● What this task involves: Transcribe the entries below exactly; leave every image out.

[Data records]

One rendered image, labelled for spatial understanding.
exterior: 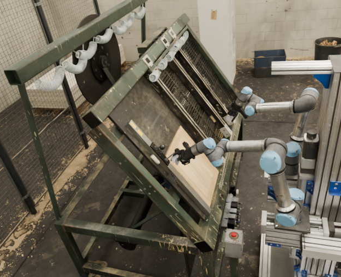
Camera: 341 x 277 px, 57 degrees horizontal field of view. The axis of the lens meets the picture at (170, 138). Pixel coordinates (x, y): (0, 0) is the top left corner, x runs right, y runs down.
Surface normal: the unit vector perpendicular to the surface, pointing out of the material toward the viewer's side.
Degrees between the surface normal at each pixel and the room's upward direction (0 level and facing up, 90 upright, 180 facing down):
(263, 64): 90
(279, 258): 0
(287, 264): 0
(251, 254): 0
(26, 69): 90
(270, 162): 83
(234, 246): 90
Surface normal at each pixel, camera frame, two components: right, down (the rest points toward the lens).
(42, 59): 0.95, 0.06
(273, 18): -0.27, 0.57
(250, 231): -0.13, -0.82
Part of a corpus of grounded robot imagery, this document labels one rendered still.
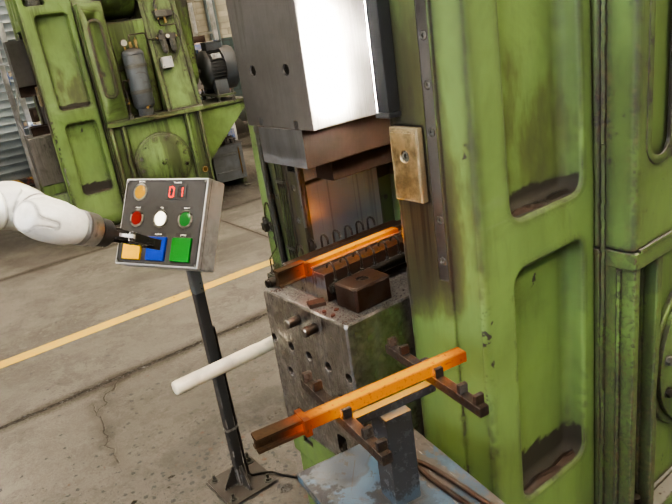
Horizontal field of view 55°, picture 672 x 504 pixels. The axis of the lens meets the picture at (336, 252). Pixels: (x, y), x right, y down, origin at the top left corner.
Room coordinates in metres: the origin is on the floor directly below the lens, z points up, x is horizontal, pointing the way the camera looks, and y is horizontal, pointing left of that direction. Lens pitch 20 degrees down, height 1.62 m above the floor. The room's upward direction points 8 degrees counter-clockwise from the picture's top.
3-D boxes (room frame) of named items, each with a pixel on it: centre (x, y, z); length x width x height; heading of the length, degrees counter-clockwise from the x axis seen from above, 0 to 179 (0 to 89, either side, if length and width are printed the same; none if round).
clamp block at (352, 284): (1.51, -0.06, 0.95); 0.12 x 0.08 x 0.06; 125
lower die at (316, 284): (1.74, -0.08, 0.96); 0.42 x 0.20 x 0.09; 125
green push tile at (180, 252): (1.87, 0.46, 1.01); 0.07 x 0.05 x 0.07; 60
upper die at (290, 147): (1.74, -0.08, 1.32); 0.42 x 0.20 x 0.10; 125
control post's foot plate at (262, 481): (2.03, 0.48, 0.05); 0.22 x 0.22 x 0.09; 35
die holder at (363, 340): (1.70, -0.12, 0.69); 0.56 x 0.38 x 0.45; 125
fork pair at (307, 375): (1.19, -0.01, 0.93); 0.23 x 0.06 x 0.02; 116
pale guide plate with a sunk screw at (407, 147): (1.44, -0.19, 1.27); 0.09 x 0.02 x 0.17; 35
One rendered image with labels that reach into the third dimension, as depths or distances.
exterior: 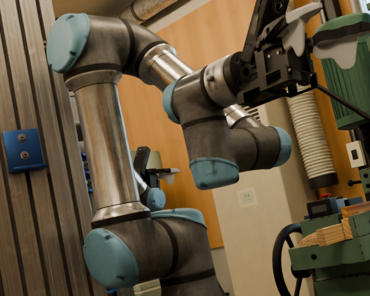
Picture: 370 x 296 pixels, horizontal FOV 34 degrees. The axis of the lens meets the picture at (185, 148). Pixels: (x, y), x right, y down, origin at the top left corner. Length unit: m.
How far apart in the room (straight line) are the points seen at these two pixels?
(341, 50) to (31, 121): 0.70
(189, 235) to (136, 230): 0.13
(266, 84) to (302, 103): 2.44
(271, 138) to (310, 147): 2.21
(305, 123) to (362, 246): 1.80
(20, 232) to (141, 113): 3.23
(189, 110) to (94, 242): 0.33
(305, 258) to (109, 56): 0.77
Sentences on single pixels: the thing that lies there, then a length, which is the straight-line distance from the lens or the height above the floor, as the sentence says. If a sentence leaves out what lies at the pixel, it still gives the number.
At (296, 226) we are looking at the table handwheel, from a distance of 2.01.
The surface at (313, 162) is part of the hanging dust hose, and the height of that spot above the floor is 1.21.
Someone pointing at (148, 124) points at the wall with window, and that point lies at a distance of 4.39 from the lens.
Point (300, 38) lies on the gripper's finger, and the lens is 0.81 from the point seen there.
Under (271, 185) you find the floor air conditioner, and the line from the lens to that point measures 3.30.
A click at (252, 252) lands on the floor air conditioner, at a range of 3.46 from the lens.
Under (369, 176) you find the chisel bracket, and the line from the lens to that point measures 1.82.
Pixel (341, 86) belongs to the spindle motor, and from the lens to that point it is 1.80.
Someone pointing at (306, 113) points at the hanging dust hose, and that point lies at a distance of 3.30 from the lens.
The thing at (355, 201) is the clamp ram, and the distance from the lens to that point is 1.88.
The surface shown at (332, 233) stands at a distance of 1.52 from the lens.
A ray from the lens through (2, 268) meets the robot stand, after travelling 1.28.
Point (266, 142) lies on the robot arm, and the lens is 1.05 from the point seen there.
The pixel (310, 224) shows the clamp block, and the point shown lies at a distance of 1.88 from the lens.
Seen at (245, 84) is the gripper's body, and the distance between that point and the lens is 0.92.
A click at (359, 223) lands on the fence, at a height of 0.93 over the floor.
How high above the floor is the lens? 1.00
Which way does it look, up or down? 8 degrees up
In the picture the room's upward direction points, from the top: 12 degrees counter-clockwise
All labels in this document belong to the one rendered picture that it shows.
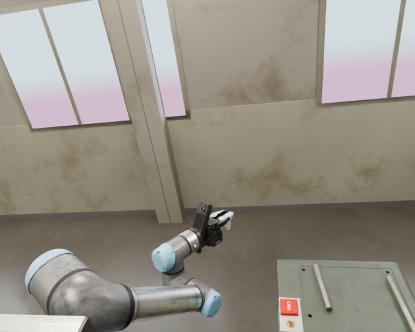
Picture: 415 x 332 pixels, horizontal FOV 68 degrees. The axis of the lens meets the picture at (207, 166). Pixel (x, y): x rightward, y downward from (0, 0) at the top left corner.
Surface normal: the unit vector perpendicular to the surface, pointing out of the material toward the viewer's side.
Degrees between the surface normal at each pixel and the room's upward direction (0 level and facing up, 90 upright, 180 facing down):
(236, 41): 90
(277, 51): 90
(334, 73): 90
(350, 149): 90
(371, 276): 0
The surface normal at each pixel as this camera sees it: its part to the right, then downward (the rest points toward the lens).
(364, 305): -0.13, -0.87
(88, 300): 0.36, -0.47
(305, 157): -0.11, 0.49
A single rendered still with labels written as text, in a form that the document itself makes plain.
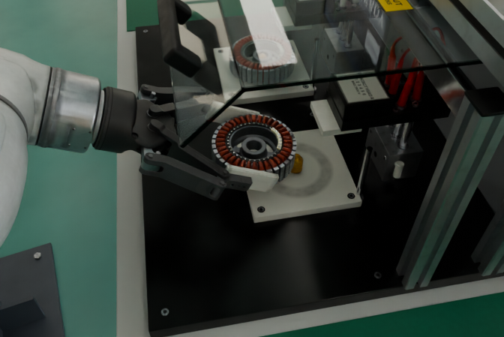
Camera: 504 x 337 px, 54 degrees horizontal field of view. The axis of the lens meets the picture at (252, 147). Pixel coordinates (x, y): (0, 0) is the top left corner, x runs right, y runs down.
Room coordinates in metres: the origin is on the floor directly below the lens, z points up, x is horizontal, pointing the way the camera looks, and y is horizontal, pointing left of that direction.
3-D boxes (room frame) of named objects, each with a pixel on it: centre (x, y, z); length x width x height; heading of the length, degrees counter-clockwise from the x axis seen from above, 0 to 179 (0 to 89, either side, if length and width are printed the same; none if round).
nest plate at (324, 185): (0.48, -0.06, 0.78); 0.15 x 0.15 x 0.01; 11
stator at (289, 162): (0.47, 0.00, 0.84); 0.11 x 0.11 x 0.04
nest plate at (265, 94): (0.72, -0.02, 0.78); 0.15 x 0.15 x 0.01; 11
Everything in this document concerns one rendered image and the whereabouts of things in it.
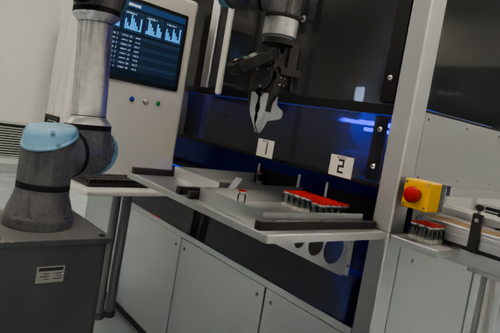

● Result of this task:
One rendered image, labelled for spatial understanding.
exterior: 
Camera: 341 x 277 px, 57 degrees horizontal field of view. The axis of the lens meets the picture at (170, 138). Pixel coordinates (x, y): (0, 0) is the top left corner, x runs right, y runs down.
Surface normal: the unit vector perpendicular to the surface, pointing out of the material toward the viewer's side.
Degrees between the surface normal at each pixel and the room's upward direction (0 level and facing up, 90 upright, 180 facing down):
(263, 64): 90
(279, 258): 0
(287, 264): 0
(251, 254): 0
(26, 69): 90
(270, 162): 83
(234, 246): 90
Surface normal at each pixel, camera frame, two components: right, down (the rest points toward the lens).
(42, 59): 0.95, 0.06
(273, 18): -0.27, 0.57
(250, 231): -0.13, -0.82
Part of a corpus of grounded robot imagery, this document labels one rendered still.
Horizontal field of view 55°, picture 672 x 504 pixels. The axis of the lens meets the picture at (336, 252). Pixels: (x, y), x right, y down, origin at the top left corner.
Room coordinates in metres: the origin is on the floor directly below the lens, z points up, x is horizontal, pointing the way the camera looks, and y is horizontal, pointing left of that direction. Lens pitch 20 degrees down, height 1.62 m above the floor. The room's upward direction points 8 degrees counter-clockwise from the picture's top.
3-D boxes (room frame) of named items, each with a pixel on it: centre (x, y, z); length x width x height; heading of the length, degrees counter-clockwise from the x axis seen from above, 0 to 179 (0 to 89, either side, if length and width are printed the same; none if round).
clamp block at (352, 284): (1.51, -0.06, 0.95); 0.12 x 0.08 x 0.06; 125
lower die at (316, 284): (1.74, -0.08, 0.96); 0.42 x 0.20 x 0.09; 125
green push tile at (180, 252): (1.87, 0.46, 1.01); 0.07 x 0.05 x 0.07; 60
upper die at (290, 147): (1.74, -0.08, 1.32); 0.42 x 0.20 x 0.10; 125
control post's foot plate at (262, 481): (2.03, 0.48, 0.05); 0.22 x 0.22 x 0.09; 35
die holder at (363, 340): (1.70, -0.12, 0.69); 0.56 x 0.38 x 0.45; 125
fork pair at (307, 375): (1.19, -0.01, 0.93); 0.23 x 0.06 x 0.02; 116
pale guide plate with a sunk screw at (407, 147): (1.44, -0.19, 1.27); 0.09 x 0.02 x 0.17; 35
One rendered image with labels that reach into the third dimension, as depths or distances.
exterior: 
Picture: 370 x 296 pixels, horizontal FOV 34 degrees. The axis of the lens meets the picture at (185, 148). Pixels: (x, y), x right, y down, origin at the top left corner. Length unit: m.
How far apart in the room (straight line) are the points seen at these two pixels?
(341, 50) to (31, 121): 0.70
(189, 235) to (136, 230): 0.13
(266, 84) to (302, 103): 2.44
(271, 138) to (310, 147): 2.21
(305, 123) to (362, 246): 1.80
(20, 232) to (141, 113): 3.23
(189, 110) to (94, 242): 0.33
(305, 258) to (109, 56): 0.77
Sentences on single pixels: the thing that lies there, then a length, which is the straight-line distance from the lens or the height above the floor, as the sentence says. If a sentence leaves out what lies at the pixel, it still gives the number.
At (296, 226) we are looking at the table handwheel, from a distance of 2.01.
The surface at (313, 162) is part of the hanging dust hose, and the height of that spot above the floor is 1.21.
Someone pointing at (148, 124) points at the wall with window, and that point lies at a distance of 4.39 from the lens.
Point (300, 38) lies on the gripper's finger, and the lens is 0.81 from the point seen there.
Under (271, 185) you find the floor air conditioner, and the line from the lens to that point measures 3.30.
A click at (252, 252) lands on the floor air conditioner, at a range of 3.46 from the lens.
Under (369, 176) you find the chisel bracket, and the line from the lens to that point measures 1.82.
Pixel (341, 86) belongs to the spindle motor, and from the lens to that point it is 1.80.
Someone pointing at (306, 113) points at the hanging dust hose, and that point lies at a distance of 3.30 from the lens.
The thing at (355, 201) is the clamp ram, and the distance from the lens to that point is 1.88.
The surface shown at (332, 233) stands at a distance of 1.52 from the lens.
A ray from the lens through (2, 268) meets the robot stand, after travelling 1.28.
Point (266, 142) lies on the robot arm, and the lens is 1.05 from the point seen there.
The pixel (310, 224) shows the clamp block, and the point shown lies at a distance of 1.88 from the lens.
Seen at (245, 84) is the gripper's body, and the distance between that point and the lens is 0.92.
A click at (359, 223) lands on the fence, at a height of 0.93 over the floor.
How high above the floor is the lens? 1.00
Which way does it look, up or down? 8 degrees up
In the picture the room's upward direction points, from the top: 12 degrees counter-clockwise
All labels in this document belong to the one rendered picture that it shows.
Picture: 415 x 332 pixels, horizontal FOV 68 degrees. The axis of the lens meets the picture at (207, 166). Pixel (x, y): x rightward, y downward from (0, 0) at the top left corner.
Surface normal: the unit vector perpendicular to the surface, pointing out of the material toward the viewer's side.
Degrees between the surface normal at each pixel and the room's upward direction (0 level and facing up, 90 upright, 180 facing down):
(236, 41): 90
(277, 51): 90
(334, 73): 90
(350, 149): 90
(371, 276): 0
The surface normal at each pixel as this camera sees it: its part to the right, then downward (the rest points toward the lens).
(364, 305): -0.13, -0.87
(88, 300): 0.36, -0.47
(305, 157): -0.11, 0.49
A single rendered still with labels written as text, in a form that the document itself makes plain.
Camera: 504 x 337 px, 54 degrees horizontal field of view. The axis of the lens meets the picture at (252, 147). Pixel coordinates (x, y): (0, 0) is the top left corner, x runs right, y runs down.
Room coordinates in metres: the origin is on the floor directly below the lens, z points up, x is horizontal, pointing the way the camera looks, and y is horizontal, pointing left of that direction.
3-D boxes (room frame) of named objects, each with a pixel on it: centre (x, y, z); length x width x height; heading of the length, degrees counter-clockwise from the x axis seen from above, 0 to 179 (0 to 89, either side, if length and width are printed the same; none if round).
nest plate at (324, 185): (0.48, -0.06, 0.78); 0.15 x 0.15 x 0.01; 11
stator at (289, 162): (0.47, 0.00, 0.84); 0.11 x 0.11 x 0.04
nest plate at (265, 94): (0.72, -0.02, 0.78); 0.15 x 0.15 x 0.01; 11
Everything in this document concerns one rendered image and the whereabouts of things in it.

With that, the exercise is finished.